## Activity:
Find the word "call" in the listing below. Copy every line that has it.

(Beginning of The data)

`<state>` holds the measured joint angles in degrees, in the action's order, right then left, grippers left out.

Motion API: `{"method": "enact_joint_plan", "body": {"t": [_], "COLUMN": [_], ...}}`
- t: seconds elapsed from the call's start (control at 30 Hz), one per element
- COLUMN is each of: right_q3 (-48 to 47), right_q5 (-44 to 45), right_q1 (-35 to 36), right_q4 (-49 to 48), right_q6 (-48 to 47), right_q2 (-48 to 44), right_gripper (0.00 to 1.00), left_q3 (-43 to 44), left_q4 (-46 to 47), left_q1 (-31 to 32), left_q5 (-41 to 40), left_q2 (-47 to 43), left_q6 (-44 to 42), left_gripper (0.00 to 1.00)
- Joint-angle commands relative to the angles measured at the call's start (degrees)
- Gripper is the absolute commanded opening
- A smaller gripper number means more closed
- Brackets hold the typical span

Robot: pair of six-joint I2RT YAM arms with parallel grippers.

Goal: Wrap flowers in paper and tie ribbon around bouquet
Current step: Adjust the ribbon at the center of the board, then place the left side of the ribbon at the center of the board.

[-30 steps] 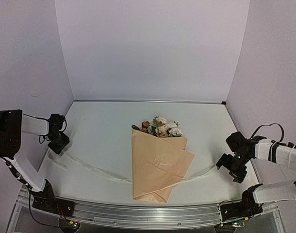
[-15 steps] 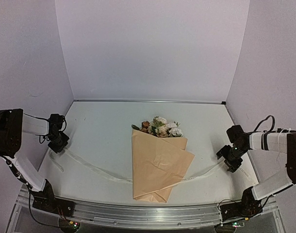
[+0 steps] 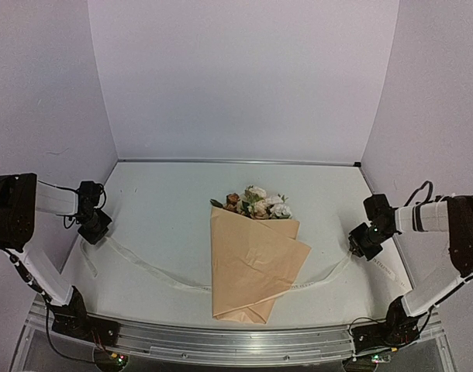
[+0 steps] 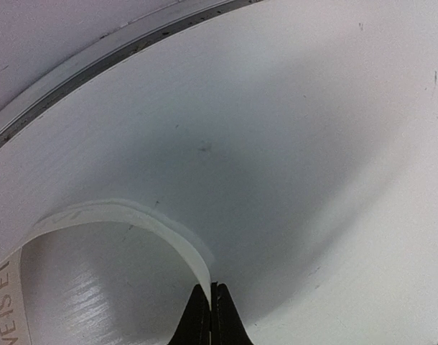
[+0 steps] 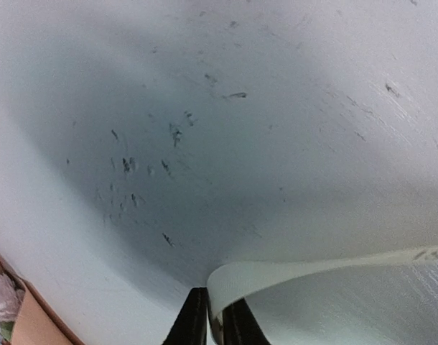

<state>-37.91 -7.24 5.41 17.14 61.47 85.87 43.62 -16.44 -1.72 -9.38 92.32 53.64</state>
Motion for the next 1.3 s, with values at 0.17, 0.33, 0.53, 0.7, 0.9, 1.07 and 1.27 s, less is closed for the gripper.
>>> {"method": "enact_joint_plan", "body": {"t": [0.17, 0.33, 0.53, 0.7, 0.9, 1.07, 1.27], "right_q3": [-1.51, -5.27, -10.14, -13.36, -14.99, -15.24, -14.47], "right_q5": [-0.02, 0.75, 0.53, 0.81, 2.12, 1.37, 2.06], "right_q1": [-4.1, -7.55, -10.63, -12.15, -15.24, -15.92, -15.94], "right_q4": [4.76, 7.47, 8.88, 10.06, 12.5, 13.92, 16.94], "right_q6": [-2.03, -3.77, -3.8, -3.97, -4.91, -5.92, -8.15], "right_q2": [0.51, 0.39, 2.19, 3.41, 2.32, 0.33, -4.29], "right_gripper": [0.0, 0.0, 0.0, 0.0, 0.0, 0.0, 0.0], "left_q3": [3.98, 5.64, 5.4, 6.08, 3.52, 1.67, 4.74], "left_q4": [2.62, 5.74, 14.32, 17.96, 22.49, 26.9, 30.92], "left_q1": [-0.15, -0.21, -0.04, 0.18, 1.45, 1.45, 2.62], "left_q5": [4.81, 7.83, 16.31, 19.66, 20.86, 19.98, 23.89], "left_q2": [-1.01, 0.51, 2.96, 4.27, 2.33, 0.57, 0.62], "left_q6": [-3.66, -4.16, -3.43, -2.6, -1.89, -0.89, -2.76], "left_gripper": [0.0, 0.0, 0.0, 0.0, 0.0, 0.0, 0.0]}}
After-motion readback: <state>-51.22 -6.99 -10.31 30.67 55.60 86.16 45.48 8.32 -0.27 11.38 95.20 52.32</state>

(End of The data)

## Result:
- t: seconds elapsed from the call's start (control at 30 Hz), one per element
- Joint-angle commands relative to the angles measured at the call's start (degrees)

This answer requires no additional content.